REQUIRED ACTION: Copy every line from the data below in which the string "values" can be found.
[SOURCE DATA Boundary: Start]
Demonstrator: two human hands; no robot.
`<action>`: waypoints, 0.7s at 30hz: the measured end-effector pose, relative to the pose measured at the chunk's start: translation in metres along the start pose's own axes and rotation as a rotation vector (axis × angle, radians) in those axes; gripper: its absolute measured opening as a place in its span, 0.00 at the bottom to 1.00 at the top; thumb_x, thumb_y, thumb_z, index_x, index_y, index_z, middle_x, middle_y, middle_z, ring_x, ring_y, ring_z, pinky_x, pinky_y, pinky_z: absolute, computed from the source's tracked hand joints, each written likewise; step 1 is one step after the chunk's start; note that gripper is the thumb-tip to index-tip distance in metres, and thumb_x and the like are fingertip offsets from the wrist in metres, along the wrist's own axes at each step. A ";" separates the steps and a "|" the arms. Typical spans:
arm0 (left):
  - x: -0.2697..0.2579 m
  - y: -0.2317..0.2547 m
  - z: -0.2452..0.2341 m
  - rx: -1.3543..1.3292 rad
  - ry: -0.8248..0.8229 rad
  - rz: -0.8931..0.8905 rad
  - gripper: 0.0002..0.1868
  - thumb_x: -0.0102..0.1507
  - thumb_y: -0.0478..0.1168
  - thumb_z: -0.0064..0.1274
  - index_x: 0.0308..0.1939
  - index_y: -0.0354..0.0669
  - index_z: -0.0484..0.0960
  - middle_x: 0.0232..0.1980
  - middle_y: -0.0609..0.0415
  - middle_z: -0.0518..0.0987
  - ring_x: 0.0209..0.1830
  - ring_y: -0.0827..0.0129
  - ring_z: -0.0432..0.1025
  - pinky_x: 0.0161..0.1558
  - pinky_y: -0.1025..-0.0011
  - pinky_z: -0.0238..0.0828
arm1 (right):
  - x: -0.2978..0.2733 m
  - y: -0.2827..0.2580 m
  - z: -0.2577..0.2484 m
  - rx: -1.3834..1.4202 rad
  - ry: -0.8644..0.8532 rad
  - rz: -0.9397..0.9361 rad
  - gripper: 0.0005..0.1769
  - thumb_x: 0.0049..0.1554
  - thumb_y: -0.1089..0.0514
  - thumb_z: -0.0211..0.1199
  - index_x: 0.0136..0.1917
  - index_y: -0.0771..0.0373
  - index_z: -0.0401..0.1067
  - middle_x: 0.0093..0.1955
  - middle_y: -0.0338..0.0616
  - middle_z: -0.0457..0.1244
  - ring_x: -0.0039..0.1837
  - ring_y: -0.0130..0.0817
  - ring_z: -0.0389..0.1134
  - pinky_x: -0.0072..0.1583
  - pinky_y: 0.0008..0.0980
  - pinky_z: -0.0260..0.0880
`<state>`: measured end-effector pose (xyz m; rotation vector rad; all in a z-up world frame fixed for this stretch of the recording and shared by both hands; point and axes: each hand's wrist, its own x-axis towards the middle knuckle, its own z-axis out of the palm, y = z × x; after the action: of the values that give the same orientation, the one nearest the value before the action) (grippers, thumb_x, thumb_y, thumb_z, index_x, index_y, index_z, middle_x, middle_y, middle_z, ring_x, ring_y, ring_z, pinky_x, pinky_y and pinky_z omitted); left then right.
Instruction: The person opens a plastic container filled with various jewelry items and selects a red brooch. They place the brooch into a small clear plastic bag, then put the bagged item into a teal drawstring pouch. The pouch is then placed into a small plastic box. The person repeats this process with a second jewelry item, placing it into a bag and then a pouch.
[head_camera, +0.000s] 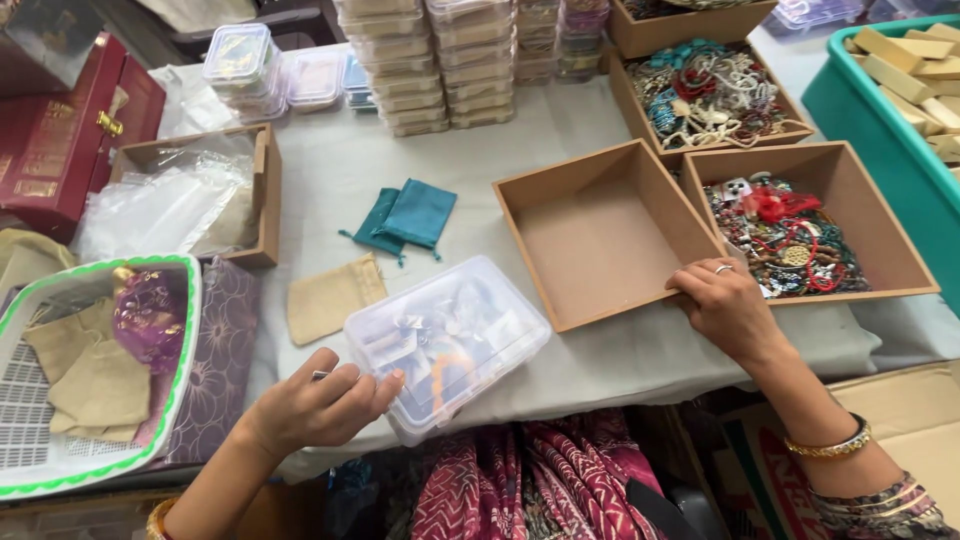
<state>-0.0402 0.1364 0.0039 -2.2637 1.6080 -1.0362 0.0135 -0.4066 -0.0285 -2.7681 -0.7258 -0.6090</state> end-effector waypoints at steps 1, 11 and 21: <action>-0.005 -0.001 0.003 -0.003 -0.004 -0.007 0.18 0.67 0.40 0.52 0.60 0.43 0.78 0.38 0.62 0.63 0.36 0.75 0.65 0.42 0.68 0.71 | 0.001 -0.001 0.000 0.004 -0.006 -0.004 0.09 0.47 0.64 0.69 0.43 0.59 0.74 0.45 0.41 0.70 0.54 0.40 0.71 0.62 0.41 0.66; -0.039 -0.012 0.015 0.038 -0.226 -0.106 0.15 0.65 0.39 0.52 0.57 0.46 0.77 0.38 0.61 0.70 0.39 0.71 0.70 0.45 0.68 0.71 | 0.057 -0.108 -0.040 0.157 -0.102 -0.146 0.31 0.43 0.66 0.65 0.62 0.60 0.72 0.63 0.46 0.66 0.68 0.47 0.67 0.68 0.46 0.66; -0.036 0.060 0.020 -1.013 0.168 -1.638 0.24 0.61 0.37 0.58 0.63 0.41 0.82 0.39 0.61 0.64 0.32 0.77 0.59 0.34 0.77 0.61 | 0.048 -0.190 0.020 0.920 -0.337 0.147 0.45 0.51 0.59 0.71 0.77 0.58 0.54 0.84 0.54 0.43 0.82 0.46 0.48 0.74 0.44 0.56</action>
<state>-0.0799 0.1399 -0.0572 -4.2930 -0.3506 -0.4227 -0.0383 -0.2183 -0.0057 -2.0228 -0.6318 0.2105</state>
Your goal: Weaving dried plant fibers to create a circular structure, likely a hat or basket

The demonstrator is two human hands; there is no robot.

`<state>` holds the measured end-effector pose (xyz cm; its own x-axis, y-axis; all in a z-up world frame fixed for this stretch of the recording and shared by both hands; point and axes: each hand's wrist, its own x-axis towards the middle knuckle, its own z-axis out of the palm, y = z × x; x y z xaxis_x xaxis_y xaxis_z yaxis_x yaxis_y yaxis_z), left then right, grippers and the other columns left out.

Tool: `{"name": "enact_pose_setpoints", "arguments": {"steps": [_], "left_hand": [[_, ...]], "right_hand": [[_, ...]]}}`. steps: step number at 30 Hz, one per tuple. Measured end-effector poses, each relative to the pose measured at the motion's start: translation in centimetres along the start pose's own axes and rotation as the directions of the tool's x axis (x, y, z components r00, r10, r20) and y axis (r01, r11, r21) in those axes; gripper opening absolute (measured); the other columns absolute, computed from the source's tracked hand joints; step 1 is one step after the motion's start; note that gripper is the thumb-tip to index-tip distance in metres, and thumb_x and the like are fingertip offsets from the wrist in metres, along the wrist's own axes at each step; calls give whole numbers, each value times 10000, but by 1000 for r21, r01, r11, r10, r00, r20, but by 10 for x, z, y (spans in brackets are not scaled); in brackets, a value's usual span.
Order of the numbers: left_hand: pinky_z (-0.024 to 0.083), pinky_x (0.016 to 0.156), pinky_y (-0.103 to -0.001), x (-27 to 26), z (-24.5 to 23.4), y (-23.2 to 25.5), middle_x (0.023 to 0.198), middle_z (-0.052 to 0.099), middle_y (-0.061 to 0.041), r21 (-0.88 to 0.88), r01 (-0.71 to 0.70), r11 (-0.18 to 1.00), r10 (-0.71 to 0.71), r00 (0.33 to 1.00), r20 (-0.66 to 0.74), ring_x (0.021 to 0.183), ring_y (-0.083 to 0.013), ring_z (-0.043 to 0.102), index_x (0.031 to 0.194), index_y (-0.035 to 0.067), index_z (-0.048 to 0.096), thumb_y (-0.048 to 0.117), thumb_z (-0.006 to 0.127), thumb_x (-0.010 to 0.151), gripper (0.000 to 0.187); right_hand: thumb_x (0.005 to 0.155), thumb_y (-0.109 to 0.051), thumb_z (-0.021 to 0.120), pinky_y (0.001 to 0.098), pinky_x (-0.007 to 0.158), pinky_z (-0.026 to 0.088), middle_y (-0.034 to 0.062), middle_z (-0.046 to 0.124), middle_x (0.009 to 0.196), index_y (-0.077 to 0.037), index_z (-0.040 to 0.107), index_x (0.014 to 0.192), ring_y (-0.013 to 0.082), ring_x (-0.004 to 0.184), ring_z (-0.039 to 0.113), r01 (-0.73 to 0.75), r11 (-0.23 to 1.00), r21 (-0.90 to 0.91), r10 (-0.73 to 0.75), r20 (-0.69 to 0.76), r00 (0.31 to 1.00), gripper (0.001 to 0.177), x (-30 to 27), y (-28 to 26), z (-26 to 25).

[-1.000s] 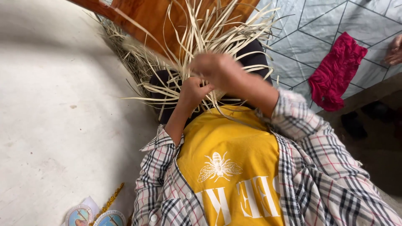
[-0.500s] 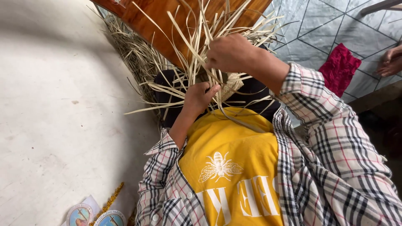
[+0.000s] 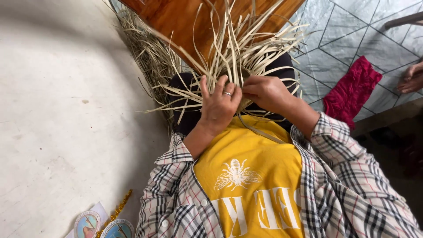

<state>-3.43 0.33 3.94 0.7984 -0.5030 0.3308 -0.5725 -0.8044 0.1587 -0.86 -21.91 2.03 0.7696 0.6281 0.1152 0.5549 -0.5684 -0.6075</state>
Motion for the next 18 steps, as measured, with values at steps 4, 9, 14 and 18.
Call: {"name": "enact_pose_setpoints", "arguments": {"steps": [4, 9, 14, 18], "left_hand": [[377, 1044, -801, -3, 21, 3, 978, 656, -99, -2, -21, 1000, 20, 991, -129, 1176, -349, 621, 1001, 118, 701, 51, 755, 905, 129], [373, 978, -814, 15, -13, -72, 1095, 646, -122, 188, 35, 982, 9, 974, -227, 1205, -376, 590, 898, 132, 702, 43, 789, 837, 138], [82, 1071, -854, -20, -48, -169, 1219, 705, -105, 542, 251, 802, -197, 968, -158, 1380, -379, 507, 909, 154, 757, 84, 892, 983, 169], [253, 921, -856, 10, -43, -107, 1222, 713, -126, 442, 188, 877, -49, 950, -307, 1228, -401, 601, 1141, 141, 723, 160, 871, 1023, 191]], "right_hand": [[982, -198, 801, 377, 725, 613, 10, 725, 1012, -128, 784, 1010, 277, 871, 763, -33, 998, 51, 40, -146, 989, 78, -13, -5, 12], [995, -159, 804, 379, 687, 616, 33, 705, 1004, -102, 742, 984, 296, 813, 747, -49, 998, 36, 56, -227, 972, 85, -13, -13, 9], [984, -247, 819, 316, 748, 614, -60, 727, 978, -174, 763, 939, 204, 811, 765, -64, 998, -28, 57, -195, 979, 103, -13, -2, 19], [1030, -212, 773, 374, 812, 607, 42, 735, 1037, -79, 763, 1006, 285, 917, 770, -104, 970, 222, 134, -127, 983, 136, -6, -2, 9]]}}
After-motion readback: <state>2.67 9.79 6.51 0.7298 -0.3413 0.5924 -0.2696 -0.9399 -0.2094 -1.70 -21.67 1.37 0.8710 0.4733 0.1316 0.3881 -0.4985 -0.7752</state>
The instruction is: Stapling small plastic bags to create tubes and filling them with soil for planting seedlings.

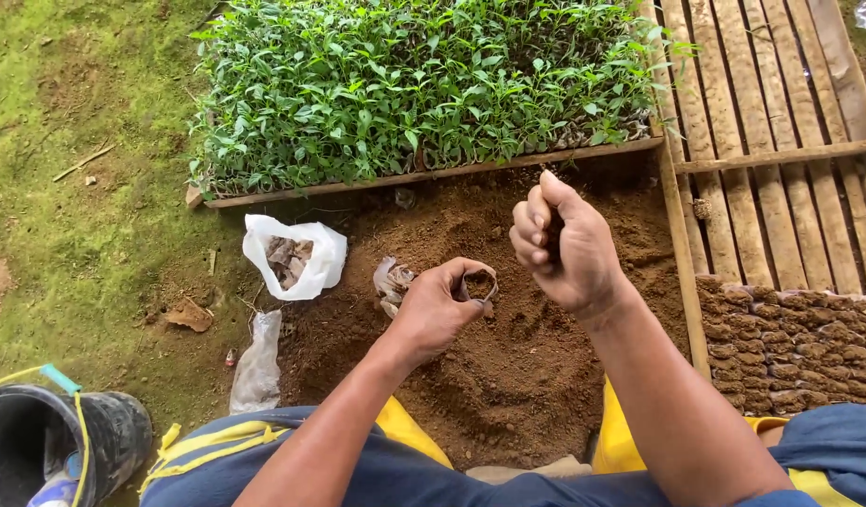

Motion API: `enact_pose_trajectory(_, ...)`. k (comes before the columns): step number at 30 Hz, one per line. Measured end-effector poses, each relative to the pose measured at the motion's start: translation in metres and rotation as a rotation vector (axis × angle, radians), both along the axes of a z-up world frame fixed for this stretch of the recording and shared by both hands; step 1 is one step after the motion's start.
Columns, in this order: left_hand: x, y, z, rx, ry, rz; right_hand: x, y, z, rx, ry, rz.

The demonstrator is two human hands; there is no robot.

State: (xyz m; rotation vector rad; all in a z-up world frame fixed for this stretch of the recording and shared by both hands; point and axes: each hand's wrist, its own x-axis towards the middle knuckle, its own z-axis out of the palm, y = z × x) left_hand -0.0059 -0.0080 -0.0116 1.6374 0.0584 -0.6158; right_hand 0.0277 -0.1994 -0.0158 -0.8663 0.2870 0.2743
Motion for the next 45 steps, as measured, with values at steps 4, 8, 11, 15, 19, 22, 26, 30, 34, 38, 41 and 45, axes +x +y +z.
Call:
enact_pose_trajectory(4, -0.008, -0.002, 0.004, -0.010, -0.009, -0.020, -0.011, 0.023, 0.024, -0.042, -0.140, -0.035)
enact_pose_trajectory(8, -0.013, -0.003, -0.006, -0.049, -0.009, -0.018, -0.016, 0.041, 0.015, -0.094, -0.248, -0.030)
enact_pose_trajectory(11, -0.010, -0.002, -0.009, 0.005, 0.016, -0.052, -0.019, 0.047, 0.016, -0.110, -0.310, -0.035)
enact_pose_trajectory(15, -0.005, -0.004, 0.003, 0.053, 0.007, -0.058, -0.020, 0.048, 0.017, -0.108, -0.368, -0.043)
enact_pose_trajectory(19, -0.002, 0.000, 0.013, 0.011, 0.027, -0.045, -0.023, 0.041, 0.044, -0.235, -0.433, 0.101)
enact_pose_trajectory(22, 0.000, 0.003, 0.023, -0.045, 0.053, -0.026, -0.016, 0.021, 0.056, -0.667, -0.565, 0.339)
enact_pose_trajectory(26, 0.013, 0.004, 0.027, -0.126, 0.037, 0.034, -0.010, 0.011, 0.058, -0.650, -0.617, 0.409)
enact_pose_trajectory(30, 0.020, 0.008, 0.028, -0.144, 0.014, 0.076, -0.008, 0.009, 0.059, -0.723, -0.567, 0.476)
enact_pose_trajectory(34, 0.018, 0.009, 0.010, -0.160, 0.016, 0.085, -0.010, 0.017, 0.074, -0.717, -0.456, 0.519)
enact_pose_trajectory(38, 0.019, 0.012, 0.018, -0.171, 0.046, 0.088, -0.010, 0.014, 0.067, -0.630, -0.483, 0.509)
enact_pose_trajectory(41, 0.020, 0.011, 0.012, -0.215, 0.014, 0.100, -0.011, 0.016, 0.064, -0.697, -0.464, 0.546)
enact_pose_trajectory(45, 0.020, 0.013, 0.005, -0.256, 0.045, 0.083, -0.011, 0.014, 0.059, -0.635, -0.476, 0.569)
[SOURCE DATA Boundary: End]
EXERCISE ANSWER:
`<state>`: measured end-effector pose (xyz m; rotation vector rad; all in a z-up world frame fixed for this stretch of the recording and shared by both hands; point and axes: each hand's wrist, its own x-axis towards the middle knuckle, its own z-axis out of the palm, y = z × x; after the action: of the values that give the same orientation, the one nearest the value before the action) (grippers, thumb_x, thumb_y, thumb_z, index_x, index_y, index_z, middle_x, middle_y, middle_z, ring_x, ring_y, ring_z, pinky_x, pinky_y and pinky_z omitted); left then right.
Motion for the next 18 steps, as measured, with values at steps 4, 9, 14 and 18.
Motion for the next 45 steps, as measured, with values at steps 4, 8, 11, 15, 19, 22, 26, 30, 34, 38, 41 and 45, axes +x +y +z.

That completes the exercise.